----- EXCERPTED RECORDS -----
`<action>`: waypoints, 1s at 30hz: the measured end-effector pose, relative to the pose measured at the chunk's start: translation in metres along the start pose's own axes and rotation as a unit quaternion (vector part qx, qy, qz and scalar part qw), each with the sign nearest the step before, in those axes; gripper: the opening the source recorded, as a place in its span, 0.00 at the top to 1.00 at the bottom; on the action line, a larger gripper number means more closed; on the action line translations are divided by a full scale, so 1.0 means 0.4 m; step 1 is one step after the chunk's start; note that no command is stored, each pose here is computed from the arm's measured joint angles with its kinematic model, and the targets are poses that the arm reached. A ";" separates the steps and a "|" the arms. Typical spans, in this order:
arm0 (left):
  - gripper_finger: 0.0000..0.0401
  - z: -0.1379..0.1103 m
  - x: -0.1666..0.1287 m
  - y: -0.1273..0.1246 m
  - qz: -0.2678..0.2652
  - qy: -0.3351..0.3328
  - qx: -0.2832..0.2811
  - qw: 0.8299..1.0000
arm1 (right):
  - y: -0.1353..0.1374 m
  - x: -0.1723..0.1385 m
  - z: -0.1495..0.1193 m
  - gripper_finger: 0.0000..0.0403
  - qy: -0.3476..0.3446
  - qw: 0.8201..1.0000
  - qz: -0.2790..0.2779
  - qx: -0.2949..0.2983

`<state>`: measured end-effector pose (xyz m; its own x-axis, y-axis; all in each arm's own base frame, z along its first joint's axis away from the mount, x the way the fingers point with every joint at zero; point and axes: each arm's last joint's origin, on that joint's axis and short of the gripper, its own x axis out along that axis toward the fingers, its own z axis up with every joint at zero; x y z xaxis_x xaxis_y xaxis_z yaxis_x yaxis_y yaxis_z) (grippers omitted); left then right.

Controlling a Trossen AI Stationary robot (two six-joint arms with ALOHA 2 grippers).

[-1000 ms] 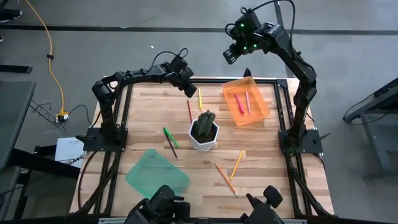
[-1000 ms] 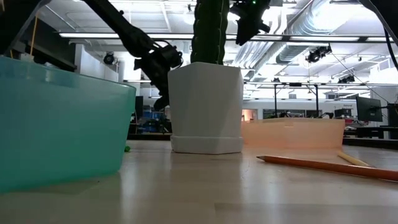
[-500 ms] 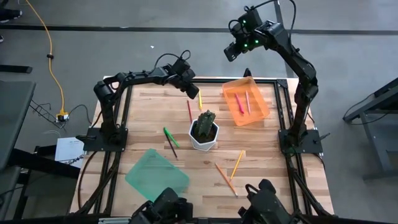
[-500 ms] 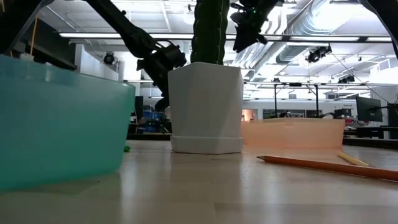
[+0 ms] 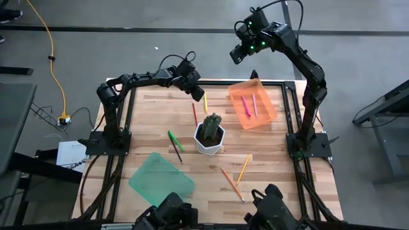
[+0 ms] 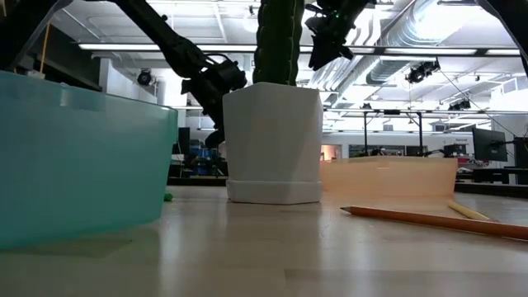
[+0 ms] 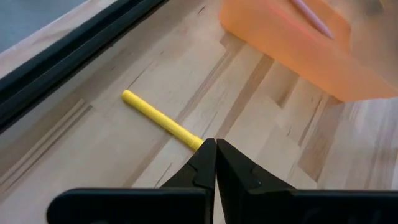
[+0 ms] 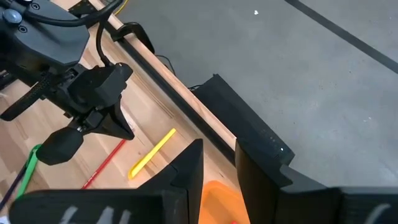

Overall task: Sort pens & pencils
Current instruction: Put the yellow pen into the orange bin

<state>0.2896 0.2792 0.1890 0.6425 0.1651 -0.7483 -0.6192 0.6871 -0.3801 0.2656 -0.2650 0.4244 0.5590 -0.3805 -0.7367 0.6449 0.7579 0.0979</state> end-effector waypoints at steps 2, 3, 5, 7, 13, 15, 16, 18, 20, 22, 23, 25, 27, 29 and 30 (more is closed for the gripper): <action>1.00 -0.001 0.000 0.000 0.000 0.001 0.002 1.000 | 0.000 0.000 0.000 0.79 0.000 1.000 0.000 0.000; 1.00 -0.002 0.000 0.000 0.000 0.004 0.003 1.000 | 0.000 0.000 0.000 0.79 0.000 1.000 0.001 0.001; 1.00 -0.007 0.000 0.000 -0.003 0.014 0.008 1.000 | 0.001 0.000 0.000 0.79 0.000 1.000 0.004 0.003; 1.00 -0.016 0.000 0.000 -0.009 0.033 0.008 0.999 | 0.002 0.000 0.000 0.79 0.001 1.000 0.015 0.011; 1.00 -0.043 0.006 -0.002 -0.018 0.083 0.018 0.996 | 0.006 0.003 0.000 0.79 0.002 0.999 0.026 0.018; 1.00 -0.047 0.007 0.000 -0.019 0.090 0.026 0.995 | 0.006 0.007 -0.001 0.79 0.005 0.999 0.027 0.023; 1.00 -0.045 0.007 -0.003 -0.022 0.088 0.032 0.995 | 0.007 0.010 -0.001 0.79 0.006 0.999 0.028 0.023; 1.00 -0.039 0.004 -0.006 -0.025 0.086 0.037 0.995 | 0.012 0.014 -0.001 0.79 0.008 0.999 0.030 0.021; 1.00 -0.023 -0.004 -0.012 -0.029 0.077 0.045 0.996 | 0.013 0.014 0.000 0.79 0.006 0.999 0.030 0.021; 1.00 -0.004 -0.013 -0.019 -0.032 0.063 0.058 0.996 | 0.017 0.016 0.001 0.79 0.005 0.999 0.032 0.022; 1.00 0.004 -0.017 -0.022 -0.032 0.057 0.061 0.996 | 0.017 0.017 0.002 0.79 0.005 0.999 0.032 0.024; 1.00 0.023 -0.026 -0.029 -0.033 0.047 0.068 0.996 | 0.017 0.018 0.002 0.79 0.005 0.999 0.032 0.030; 1.00 0.046 -0.041 -0.039 -0.035 0.037 0.078 0.996 | 0.017 0.018 0.002 0.79 0.005 0.999 0.032 0.030; 1.00 0.061 -0.060 -0.049 -0.036 0.047 0.090 0.994 | 0.017 0.018 0.002 0.79 0.005 0.999 0.032 0.033; 1.00 0.064 -0.068 -0.059 -0.038 0.058 0.097 0.993 | 0.017 0.018 0.001 0.79 0.006 0.999 0.032 0.035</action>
<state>0.2983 0.2768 0.2322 0.6205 0.0323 -0.7836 -0.4650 0.8198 -0.3344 0.2744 -0.2628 0.4201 0.5948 -0.3254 -0.7351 0.6431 0.7413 0.1921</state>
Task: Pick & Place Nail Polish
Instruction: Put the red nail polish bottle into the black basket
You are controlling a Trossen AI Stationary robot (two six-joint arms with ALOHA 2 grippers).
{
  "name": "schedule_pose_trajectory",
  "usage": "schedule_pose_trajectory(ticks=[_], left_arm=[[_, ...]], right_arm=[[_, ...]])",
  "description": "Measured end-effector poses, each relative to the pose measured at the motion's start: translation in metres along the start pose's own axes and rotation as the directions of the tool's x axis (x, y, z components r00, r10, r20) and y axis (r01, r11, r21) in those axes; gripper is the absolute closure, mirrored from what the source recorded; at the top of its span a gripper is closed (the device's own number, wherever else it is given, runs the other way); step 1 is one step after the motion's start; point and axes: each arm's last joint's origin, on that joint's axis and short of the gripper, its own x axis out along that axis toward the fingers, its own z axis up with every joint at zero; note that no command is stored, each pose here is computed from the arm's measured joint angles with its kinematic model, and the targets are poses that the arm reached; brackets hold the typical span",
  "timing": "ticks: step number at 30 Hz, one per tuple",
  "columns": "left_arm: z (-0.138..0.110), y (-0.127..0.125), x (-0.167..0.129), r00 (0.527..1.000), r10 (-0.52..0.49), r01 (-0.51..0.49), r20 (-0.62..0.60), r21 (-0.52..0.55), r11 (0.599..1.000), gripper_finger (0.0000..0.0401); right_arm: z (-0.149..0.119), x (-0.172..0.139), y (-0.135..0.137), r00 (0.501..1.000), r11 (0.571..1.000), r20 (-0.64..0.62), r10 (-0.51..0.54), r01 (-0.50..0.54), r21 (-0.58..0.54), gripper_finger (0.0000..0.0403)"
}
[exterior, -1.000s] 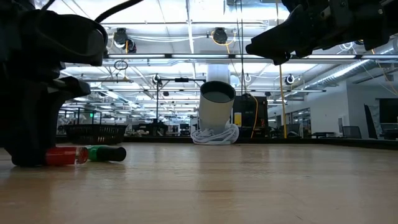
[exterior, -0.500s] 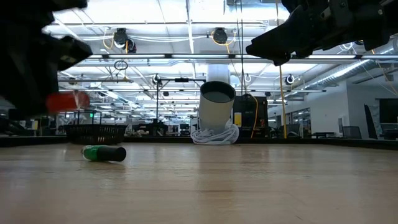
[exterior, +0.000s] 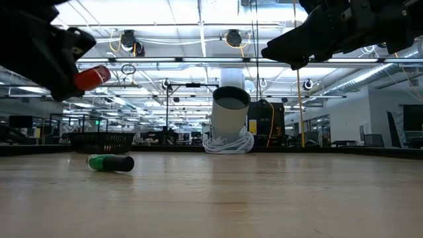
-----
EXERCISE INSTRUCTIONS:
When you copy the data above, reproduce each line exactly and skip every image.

RESULT BELOW:
`<action>`: waypoints, 1s at 30hz: the measured end-effector pose, relative to the pose measured at the chunk's start: translation in metres along the start pose's own axes and rotation as a unit quaternion (vector part qx, qy, qz and scalar part qw), each with the sign nearest the step before, in those axes; gripper: the opening the source recorded, as a place in its span, 0.00 at the top to 1.00 at the bottom; on the action line, a larger gripper number means more closed; on the action line translations are divided by a full scale, so 1.0 means 0.4 m; step 1 is one step after the chunk's start; note that no command is stored, each pose here is computed from the arm's measured joint angles with its kinematic model, and the targets are poses that the arm reached. A ";" separates the steps and a "|" the arms. Typical spans, in this order:
arm0 (left):
  - gripper_finger: 0.0000..0.0401
  - z: -0.1379..0.1103 m
  - x: -0.1666..0.1287 m
  - y: -0.1273..0.1246 m
  - qz: -0.2678..0.2652
  - qy: -0.3351..0.3328
  - qx: -0.2832..0.2811
  - qw: 0.8299..1.0000
arm1 (right):
  - y: -0.1353..0.1374 m
  - x: -0.1723..0.1385 m
  - z: -0.1495..0.1193 m
  - gripper_finger: 0.0000..0.0403
  - qy: -0.3476..0.3446
  - qw: 0.8201..1.0000
  - qz: -0.2790..0.2779
  - qx: -0.2949..0.2983

`<state>`: measured end-effector pose (xyz m; its own x-axis, y-axis; all in each arm's own base frame, z along its first joint's axis away from the mount, x the way the fingers point with every joint at zero; point and axes: each arm's last joint's origin, on that joint's axis and short of the gripper, its own x axis out along that axis toward the fingers, its own z axis up with every joint at zero; x y z xaxis_x xaxis_y xaxis_z yaxis_x yaxis_y yaxis_z) (grippers omitted); left then right.

Controlling a Trossen AI Stationary robot (two six-joint arms with ALOHA 2 grippers).

[-1000 ms] 
[-1000 ms] 
[-500 ms] 
[-500 ms] 
[+0 ms] 
[+0 ms] 
[+0 ms] 
[+0 ms] 

Overall task: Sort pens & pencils
Current instruction: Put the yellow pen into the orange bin

<state>0.2896 0.2792 0.1890 0.6425 0.1651 -0.7483 -0.6192 0.6871 -0.3801 0.2656 -0.2650 0.4244 0.5590 -0.3805 -0.7367 0.6449 0.7579 0.0979</state> end-effector waypoints at steps 2, 3, 5, 7, 13, 15, 16, 18, 20, 22, 23, 25, 27, 29 and 30 (more is closed for the gripper): <action>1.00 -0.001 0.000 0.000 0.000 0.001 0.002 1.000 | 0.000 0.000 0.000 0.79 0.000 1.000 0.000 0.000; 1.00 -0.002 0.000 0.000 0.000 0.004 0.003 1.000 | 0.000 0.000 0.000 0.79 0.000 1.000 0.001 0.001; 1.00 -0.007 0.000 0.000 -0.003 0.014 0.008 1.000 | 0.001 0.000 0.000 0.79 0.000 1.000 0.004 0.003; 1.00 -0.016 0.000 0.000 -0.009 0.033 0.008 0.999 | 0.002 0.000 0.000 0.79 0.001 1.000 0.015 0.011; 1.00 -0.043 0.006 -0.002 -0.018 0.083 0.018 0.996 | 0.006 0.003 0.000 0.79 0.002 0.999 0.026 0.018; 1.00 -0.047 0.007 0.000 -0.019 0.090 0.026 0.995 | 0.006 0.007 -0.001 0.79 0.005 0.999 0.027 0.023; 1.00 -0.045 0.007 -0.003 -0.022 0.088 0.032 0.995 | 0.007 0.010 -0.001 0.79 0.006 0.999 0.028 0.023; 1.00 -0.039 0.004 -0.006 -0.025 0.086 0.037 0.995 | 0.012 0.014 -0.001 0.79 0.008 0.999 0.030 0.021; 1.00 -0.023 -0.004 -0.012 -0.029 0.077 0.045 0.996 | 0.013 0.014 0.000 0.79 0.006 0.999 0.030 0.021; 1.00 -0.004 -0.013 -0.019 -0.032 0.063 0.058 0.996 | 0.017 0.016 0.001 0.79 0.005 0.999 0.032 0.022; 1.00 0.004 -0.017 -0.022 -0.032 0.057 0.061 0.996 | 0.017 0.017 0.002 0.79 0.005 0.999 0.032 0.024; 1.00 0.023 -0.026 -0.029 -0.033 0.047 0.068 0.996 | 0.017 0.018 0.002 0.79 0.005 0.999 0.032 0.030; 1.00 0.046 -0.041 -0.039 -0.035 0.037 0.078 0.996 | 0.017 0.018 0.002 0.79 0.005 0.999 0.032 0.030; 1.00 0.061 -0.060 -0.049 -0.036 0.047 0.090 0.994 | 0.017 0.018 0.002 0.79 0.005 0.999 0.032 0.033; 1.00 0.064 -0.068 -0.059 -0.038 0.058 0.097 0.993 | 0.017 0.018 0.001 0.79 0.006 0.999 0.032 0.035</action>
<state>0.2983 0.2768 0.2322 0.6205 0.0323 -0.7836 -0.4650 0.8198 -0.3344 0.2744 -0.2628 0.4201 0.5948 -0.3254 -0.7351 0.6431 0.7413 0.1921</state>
Task: Pick & Place Nail Polish
Instruction: Put the red nail polish bottle into the black basket
You are controlling a Trossen AI Stationary robot (two six-joint arms with ALOHA 2 grippers).
{
  "name": "schedule_pose_trajectory",
  "usage": "schedule_pose_trajectory(ticks=[_], left_arm=[[_, ...]], right_arm=[[_, ...]])",
  "description": "Measured end-effector poses, each relative to the pose measured at the motion's start: translation in metres along the start pose's own axes and rotation as the directions of the tool's x axis (x, y, z components r00, r10, r20) and y axis (r01, r11, r21) in those axes; gripper is the absolute closure, mirrored from what the source recorded; at the top of its span a gripper is closed (the device's own number, wherever else it is given, runs the other way); step 1 is one step after the motion's start; point and axes: each arm's last joint's origin, on that joint's axis and short of the gripper, its own x axis out along that axis toward the fingers, its own z axis up with every joint at zero; note that no command is stored, each pose here is computed from the arm's measured joint angles with its kinematic model, and the targets are poses that the arm reached; brackets hold the typical span",
  "timing": "ticks: step number at 30 Hz, one per tuple",
  "columns": "left_arm: z (-0.138..0.110), y (-0.127..0.125), x (-0.167..0.129), r00 (0.527..1.000), r10 (-0.52..0.49), r01 (-0.51..0.49), r20 (-0.62..0.60), r21 (-0.52..0.55), r11 (0.599..1.000), gripper_finger (0.0000..0.0401); right_arm: z (-0.149..0.119), x (-0.172..0.139), y (-0.135..0.137), r00 (0.501..1.000), r11 (0.571..1.000), r20 (-0.64..0.62), r10 (-0.51..0.54), r01 (-0.50..0.54), r21 (-0.58..0.54), gripper_finger (0.0000..0.0403)"
}
[exterior, -1.000s] 
[exterior, -0.500s] 
[exterior, +0.000s] 

That concludes the response.